Spora część krzyżowców sprzeciwiała się atakowi na inny kraj chrześcijański,
ale po długich sporach propozycję zdecydowano się jednak przyjąć. Pod koniec
roku (24 XI 1202) miasto, należące do
prawego syna Kościoła, króla węgierskiego, zostało zdobyte. Atak na
chrześcijańskie miasto potępił papież, ekskomunikując krzyżowców. Gdy jednak dowiedział
się, że padli ofiarą weneckiego szantażu, wybaczył im, ale utrzymał ekskomunikę
Wenecjan. W tym momencie wyprawa krzyżowa traci papieskie poparcie i staje się
wyprawą „psów wojny”, jakbyśmy to powiedzieli językiem współczesnym.
Wyprawę
do Palestyny tymczasowo odłożono uznając, że ryzyko żeglugi zimą jest zbyt
wielkie.
Tymczasem
podczas miesięcy zimowych do obozu krzyżowców w Zadarze przybył Aleksy, syn
zdetronizowanego cesarza bizantyjskiego Izaaka Angelosa. Obiecał krzyżowcom,
że w zamian za osadzenie go na tronie w Konstantynopolu, zapłaci za nich
zaległy dług u Wenecjan, pomoże przetransportować ich do Egiptu, odda im
dziesięć tysięcy żołnierzy, jako sojuszników do walki z Turkami i da stałe
utrzymywanie dla 500 żołnierzy bizantyńskich w Ziemi Świętej. Posunął się nawet
do obietnicy podporządkowania Kościoła wschodniego Rzymowi. Większość
krzyżowców słysząc to, nie wahała się ani chwili.
Aleksy IV Angelos
Ta
propozycja zapoczątkowała łańcuch wydarzeń, które zakończyły się tragedią
Konstantynopola. I tak w ten oto sposób, w czerwcu 1203 roku armia krucjatowa zamiast w Egipcie, wylądowała
pod Konstantynopolem. Urzędujący cesarz Aleksy III, na widok zbliżającej się
armii uciekł z miasta. Możni Konstantynopola zareagowali natychmiast, wypuścili
z więzienia Izaaka Angelosa i zaprosili jego syna Aleksego do miasta, aby go
koronować. Aleksy poprosił krzyżowców o zaprzestanie walk, udał się do kościoła
Mądrości Bożej, gdzie się koronował jako cesarz Aleksy IV i objął rządy wraz ze
swoim ojcem. Szybko jednak przekonał się, że spełnienie obietnic przychodzi o
wiele trudniej niż ich dawanie. Nie był w stanie zebrać żądanego przez krzyżowców
okupu, nie mówiąc już o wystawieniu dziesięciotysięcznej armii czy
podporządkowaniu się Kościołowi zachodniemu. W końcu krzyżowcy zaczęli się
domagać spełnienia obietnic. Aleksy IV zapowiedział krzyżowcom i Wenecjanom, że
nie zapłaci im w umówionym terminie, lecz w marcu 1204 oraz zaproponował, by do
tego czasu pozostali w okolicach miasta.
Flota
krzyżowców pod Konstantynopolem
Wojska
krzyżowców stacjonowały całą jesień i zimę 1203/04 w rejonie bizantyjskiej
stolicy wszczynając burdy, grabiąc i zabijając mieszkańców okolicznych osiedli,
aż w końcu w
listopadzie 1203 roku cierpliwość krzyżowców się wyczerpała. Postawili
cesarzowi ultimatum żądając natychmiastowej zapłaty i grożąc rabunkiem miasta.

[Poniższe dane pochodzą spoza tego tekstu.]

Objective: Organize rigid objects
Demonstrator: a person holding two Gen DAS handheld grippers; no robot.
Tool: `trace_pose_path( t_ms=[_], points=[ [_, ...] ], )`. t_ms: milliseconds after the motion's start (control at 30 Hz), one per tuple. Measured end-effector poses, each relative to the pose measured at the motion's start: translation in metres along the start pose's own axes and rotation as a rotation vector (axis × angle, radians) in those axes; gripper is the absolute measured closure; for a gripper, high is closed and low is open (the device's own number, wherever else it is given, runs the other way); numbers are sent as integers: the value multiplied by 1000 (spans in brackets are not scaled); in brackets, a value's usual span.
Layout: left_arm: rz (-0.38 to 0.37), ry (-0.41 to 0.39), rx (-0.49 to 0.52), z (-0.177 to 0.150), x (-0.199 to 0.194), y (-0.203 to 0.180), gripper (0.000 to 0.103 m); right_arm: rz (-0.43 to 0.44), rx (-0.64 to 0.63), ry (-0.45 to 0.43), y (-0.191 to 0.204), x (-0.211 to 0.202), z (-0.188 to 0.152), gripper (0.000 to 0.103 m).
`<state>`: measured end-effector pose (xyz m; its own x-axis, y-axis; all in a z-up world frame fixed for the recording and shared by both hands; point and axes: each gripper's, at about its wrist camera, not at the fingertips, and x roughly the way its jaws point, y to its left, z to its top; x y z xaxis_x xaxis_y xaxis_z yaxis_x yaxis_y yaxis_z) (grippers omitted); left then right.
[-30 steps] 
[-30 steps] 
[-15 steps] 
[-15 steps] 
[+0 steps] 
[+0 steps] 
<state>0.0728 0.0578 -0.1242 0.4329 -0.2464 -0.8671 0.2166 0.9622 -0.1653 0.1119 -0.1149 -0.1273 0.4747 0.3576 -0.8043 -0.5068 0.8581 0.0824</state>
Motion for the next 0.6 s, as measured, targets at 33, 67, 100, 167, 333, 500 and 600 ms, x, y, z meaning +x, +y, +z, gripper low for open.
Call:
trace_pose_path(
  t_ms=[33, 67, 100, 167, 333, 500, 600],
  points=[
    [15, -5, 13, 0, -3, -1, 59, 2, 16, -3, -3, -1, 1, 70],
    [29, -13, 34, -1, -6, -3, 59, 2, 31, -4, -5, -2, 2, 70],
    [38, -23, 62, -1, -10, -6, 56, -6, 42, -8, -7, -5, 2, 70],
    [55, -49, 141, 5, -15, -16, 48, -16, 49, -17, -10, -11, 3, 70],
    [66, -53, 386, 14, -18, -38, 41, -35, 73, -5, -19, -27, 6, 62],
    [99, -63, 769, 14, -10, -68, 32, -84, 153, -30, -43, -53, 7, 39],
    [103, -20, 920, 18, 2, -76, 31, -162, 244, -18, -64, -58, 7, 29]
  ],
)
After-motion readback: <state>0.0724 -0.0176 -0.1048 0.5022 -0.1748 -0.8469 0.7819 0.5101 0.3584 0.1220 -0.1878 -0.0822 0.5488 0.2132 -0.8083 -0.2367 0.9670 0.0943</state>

Aleksy IV odmówił. Rozpoczęty się starcia. Grecy wypadami z miasta nękali
krzyżowców, którzy ze swojej strony gotowali się do szturmu, dwukrotnie
próbowali podpalić flotę wenecką. Sytuacja przedstawiała się raczej
beznadziejnie dla krzyżowców, ponieważ ich zapasy topniały w oczach, a
liczebność wojska nieubłaganie się zmniejszała.
Fortuna
obróciła się jednak na ich korzyść, gdyż Bizantyńczycy znów skupili się na
sporach między sobą. Zbierając złoto i srebro na zapłatę dla krzyżowców Aleksy
IV utracił poparcie wśród ludu i arystokracji Konstantynopola, których zraził
już wcześniej swoją prołacińską postawą. 25 stycznia 1204 roku doszło w mieście
do zamachu stanu. Aleksy IV został uwięziony, cesarzem ogłosił się Aleksy V
Dukas, zwany Murzuflosem i wkrótce 8 lutego zgładził Aleksego IV. W tym samym
czasie śmiercią naturalną zmarł Izaak II Angelos.
Aleksy
V Murzuflos (na koniu) negocjujący z dożą Wenecji Enrico Dandolo
Aleksy
Murzuflos odmówił spłaty zobowiązań wobec krzyżowców. Ci rozpoczęli więc przygotowania
do generalnego szturmu, doszli do wniosku, że tylko formalne zajęcie stolicy
siłą spełni ich nadzieje na łupy, chwałę, przywróci im wiarę w sens
krucjatowych, kilkuletnich wyrzeczeń. Dopełni — w ich mniemaniu — śluby
krucjatowe.
Pierwszy
atak nastąpił 9 kwietnia 1204 i zakończył się niepowodzeniem. Następny szturm
krzyżowcy przypuścili 12 kwietnia i dzięki zdradzie – wybuch pożaru na zapleczu
broniących dzielnicy Blancherny żołnierzy bizantyjskich – krzyżowcy wdarli się
do miasta.
Wejście
krzyżowców do Konstantynopola
Nocą
Aleksy Murzuflos uciekł z miasta; uciekli również pozostali pretendenci do
tronu.
Od
13 do 15 kwietnia trwało plądrowanie miasta. Najbogatsze i największe miasto ówczesnego świat zostaje wydane na żer
zdobywcom, którzy przez trzy dni mieli prawo robić co im się podoba.
Plądrowanie
miasta przez zdobywców było podówczas rzeczą normalną, dozwoloną prawem
wojennym, lecz jego skala w Konstantynopolu wykraczała poza spotykane
przykłady, opisał to S. Runciman, w Dziejach wypraw krzyżowych.
„Barbarzyństwo
zdobywców (...) przeszło wszelkie wyobrażenia. Od dziewięciu stuleci to wielkie
miasto było stolicą cywilizacji chrześcijańskiej. Przetrwało tam mnóstwo
pomników starożytnej sztuki greckiej, na każdym kroku spotykało się arcydzieła
znakomitych rzemieślników bizantyjskich. Wenecjanie znali wartość tych dzieł.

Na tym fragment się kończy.